[Patch v4 00/16] Cache aware scheduling enhancements

The Linux Kernel Mailing List
 help / color / mirror / Atom feed

From: Tim Chen <tim.c.chen@linux.intel.com>
To: Peter Zijlstra <peterz@infradead.org>,
	Ingo Molnar <mingo@redhat.com>,
	K Prateek Nayak <kprateek.nayak@amd.com>,
	Vincent Guittot <vincent.guittot@linaro.org>
Cc: Tim Chen <tim.c.chen@linux.intel.com>,
	Juri Lelli <juri.lelli@redhat.com>,
	Dietmar Eggemann <dietmar.eggemann@arm.com>,
	Steven Rostedt <rostedt@goodmis.org>,
	Ben Segall <bsegall@google.com>, Mel Gorman <mgorman@suse.de>,
	Valentin Schneider <vschneid@redhat.com>,
	Madadi Vineeth Reddy <vineethr@linux.ibm.com>,
	Hillf Danton <hdanton@sina.com>,
	Shrikanth Hegde <sshegde@linux.ibm.com>,
	Jianyong Wu <jianyong.wu@outlook.com>,
	Yangyu Chen <cyy@cyyself.name>,
	Tingyin Duan <tingyin.duan@gmail.com>,
	Vern Hao <vernhao@tencent.com>, Vern Hao <haoxing990@gmail.com>,
	Len Brown <len.brown@intel.com>, Aubrey Li <aubrey.li@intel.com>,
	Zhao Liu <zhao1.liu@intel.com>, Chen Yu <yu.chen.surf@gmail.com>,
	Chen Yu <yu.c.chen@intel.com>,
	Adam Li <adamli@os.amperecomputing.com>,
	Aaron Lu <ziqianlu@bytedance.com>,
	Tim Chen <tim.c.chen@intel.com>, Josh Don <joshdon@google.com>,
	Gavin Guo <gavinguo@igalia.com>,
	Qais Yousef <qyousef@layalina.io>,
	Libo Chen <libchen@purestorage.com>,
	Luo Gengkun <luogengkun2@huawei.com>,
	linux-kernel@vger.kernel.org
Subject: [Patch v4 00/16] Cache aware scheduling enhancements
Date: Wed, 13 May 2026 13:39:11 -0700	[thread overview]
Message-ID: <cover.1778703694.git.tim.c.chen@linux.intel.com> (raw)
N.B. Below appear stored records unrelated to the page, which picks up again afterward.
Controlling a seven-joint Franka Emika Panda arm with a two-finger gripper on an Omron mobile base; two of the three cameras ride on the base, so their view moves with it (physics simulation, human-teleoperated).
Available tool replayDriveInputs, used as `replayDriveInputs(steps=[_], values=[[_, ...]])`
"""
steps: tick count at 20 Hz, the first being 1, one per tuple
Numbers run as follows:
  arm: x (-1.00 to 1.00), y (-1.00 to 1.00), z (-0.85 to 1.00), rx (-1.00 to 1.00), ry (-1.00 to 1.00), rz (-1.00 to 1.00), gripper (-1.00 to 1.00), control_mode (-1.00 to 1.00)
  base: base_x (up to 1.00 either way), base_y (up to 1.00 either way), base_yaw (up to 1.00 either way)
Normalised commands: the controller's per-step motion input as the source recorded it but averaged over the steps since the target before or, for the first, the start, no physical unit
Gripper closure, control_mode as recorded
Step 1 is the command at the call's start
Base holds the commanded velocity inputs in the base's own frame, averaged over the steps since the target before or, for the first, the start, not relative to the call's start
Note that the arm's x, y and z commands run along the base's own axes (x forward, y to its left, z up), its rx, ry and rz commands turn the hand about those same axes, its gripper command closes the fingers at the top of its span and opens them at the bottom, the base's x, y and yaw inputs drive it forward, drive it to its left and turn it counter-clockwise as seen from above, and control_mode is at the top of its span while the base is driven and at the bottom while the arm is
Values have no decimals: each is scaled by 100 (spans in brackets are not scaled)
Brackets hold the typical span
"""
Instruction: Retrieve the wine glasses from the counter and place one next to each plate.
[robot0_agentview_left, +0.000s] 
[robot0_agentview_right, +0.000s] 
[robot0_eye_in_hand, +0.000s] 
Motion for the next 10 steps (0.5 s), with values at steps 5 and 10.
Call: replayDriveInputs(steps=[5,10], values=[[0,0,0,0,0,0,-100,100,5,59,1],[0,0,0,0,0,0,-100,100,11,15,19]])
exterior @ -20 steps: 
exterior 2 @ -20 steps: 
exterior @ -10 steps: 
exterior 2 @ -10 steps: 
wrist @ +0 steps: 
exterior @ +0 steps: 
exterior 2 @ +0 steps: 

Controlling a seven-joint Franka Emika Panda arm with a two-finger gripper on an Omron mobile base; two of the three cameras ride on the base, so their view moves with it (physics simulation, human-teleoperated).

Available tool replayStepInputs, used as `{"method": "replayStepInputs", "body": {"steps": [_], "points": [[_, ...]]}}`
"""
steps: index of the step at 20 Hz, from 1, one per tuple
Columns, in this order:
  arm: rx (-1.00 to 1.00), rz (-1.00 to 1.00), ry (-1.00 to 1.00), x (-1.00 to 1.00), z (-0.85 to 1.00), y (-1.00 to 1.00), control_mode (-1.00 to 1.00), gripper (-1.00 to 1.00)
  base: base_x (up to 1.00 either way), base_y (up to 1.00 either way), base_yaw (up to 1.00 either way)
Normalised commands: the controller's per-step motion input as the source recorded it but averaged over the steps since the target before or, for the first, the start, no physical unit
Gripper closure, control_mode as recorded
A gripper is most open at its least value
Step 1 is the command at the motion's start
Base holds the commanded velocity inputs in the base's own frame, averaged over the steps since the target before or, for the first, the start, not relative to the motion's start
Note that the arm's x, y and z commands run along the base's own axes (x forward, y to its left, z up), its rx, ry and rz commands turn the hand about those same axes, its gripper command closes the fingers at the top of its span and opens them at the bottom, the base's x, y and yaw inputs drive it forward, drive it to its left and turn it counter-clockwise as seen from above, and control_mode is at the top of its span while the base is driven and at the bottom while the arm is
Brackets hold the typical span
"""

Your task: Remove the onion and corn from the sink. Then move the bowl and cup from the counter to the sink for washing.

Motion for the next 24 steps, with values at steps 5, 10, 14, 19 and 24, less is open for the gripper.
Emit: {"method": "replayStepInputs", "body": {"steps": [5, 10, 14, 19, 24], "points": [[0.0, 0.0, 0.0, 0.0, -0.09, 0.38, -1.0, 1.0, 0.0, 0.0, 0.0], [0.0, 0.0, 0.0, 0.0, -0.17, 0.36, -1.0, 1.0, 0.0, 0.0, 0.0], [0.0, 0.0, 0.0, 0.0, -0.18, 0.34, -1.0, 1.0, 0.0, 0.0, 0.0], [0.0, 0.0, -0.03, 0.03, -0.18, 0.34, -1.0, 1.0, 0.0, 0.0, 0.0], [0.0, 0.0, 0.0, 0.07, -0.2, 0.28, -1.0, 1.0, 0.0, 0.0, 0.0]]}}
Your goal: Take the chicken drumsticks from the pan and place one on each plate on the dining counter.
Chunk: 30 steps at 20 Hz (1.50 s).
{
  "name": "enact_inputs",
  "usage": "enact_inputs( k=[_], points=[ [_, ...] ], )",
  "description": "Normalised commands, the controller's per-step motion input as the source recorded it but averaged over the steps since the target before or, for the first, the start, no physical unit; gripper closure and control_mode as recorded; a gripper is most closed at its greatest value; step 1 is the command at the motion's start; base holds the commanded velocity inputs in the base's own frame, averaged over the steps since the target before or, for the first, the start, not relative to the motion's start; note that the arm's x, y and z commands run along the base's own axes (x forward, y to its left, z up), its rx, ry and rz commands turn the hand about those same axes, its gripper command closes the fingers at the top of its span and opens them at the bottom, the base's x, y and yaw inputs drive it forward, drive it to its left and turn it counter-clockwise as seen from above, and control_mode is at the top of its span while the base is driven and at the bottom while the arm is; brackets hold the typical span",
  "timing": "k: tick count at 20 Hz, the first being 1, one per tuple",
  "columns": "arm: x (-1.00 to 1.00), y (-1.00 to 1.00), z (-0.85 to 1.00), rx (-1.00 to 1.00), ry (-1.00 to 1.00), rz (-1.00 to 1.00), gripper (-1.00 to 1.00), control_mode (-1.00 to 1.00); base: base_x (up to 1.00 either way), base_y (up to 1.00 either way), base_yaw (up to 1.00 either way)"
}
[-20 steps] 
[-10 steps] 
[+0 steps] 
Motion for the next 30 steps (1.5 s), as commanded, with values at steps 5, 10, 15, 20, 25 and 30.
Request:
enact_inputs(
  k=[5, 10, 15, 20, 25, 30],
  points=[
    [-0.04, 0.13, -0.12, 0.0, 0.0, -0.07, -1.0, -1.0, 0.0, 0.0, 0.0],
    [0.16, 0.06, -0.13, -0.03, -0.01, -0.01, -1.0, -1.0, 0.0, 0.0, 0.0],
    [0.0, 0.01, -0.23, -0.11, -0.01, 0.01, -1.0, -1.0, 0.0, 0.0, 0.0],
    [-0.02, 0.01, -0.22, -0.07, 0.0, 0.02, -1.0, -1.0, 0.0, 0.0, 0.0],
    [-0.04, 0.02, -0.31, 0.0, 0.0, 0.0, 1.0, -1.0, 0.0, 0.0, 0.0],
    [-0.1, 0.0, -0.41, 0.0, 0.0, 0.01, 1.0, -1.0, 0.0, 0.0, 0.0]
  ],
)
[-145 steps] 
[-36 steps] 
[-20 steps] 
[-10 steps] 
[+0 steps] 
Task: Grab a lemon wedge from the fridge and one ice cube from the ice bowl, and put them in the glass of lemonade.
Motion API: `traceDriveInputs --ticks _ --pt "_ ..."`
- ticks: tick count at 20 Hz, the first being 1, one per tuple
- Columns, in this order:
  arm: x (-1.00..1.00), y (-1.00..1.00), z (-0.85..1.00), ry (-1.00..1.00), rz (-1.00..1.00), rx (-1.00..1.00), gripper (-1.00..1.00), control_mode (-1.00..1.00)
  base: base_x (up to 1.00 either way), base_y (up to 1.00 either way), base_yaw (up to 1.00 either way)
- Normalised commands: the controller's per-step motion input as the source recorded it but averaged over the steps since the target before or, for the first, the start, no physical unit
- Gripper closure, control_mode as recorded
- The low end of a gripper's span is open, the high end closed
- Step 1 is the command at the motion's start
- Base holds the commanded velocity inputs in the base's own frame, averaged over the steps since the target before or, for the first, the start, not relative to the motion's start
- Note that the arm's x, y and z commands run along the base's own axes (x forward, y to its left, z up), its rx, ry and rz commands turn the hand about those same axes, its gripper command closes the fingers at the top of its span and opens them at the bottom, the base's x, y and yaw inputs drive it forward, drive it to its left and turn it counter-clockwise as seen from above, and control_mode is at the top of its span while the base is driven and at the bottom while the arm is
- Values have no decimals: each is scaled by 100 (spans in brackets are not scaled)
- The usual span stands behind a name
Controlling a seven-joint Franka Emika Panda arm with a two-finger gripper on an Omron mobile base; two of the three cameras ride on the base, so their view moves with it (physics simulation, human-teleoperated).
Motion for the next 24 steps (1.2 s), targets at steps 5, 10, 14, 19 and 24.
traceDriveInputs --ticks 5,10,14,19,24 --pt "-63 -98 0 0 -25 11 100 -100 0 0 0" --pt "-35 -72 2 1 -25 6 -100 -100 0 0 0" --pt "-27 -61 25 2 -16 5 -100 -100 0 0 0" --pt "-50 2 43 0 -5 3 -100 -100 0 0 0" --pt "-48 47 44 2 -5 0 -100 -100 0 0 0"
This patch set contains cache-aware scheduling enhancements
and bug fixes on top of Peter's sched/cache branch:
https://git.kernel.org/pub/scm/linux/kernel/git/peterz/queue.git/log/?h=sched/cache

Patches 1 to 6 resolve the over-aggregation issue, which is the remaining
part of v4 that has not yet been merged into sched/cache. Patches 7 to 15
fix bugs reported by Sashiko (online and local).

Compared with cache-aware v4, the major change in the first part is
storing the LLC effective size in the per-CPU bottom sched_domain. This
allows checking whether a task's memory footprint exceeds the threshold
by fetching the value directly from the corresponding sched_domain,
instead of recalculating it every time. Besides,  the NUMA balance
page-fault statistics is used instead of RSS to estimate the working
set. We also picked up Jianyong's optimization patch to reduce CPU scan
overhead. However, if NUMA balancing is not enabled we will not have
this working set estimate.  Perhaps using RSS will be apprpriate for
such scenario.

Gengkun's CPU scan optimization is not
included for now and will be revisited after further tuning.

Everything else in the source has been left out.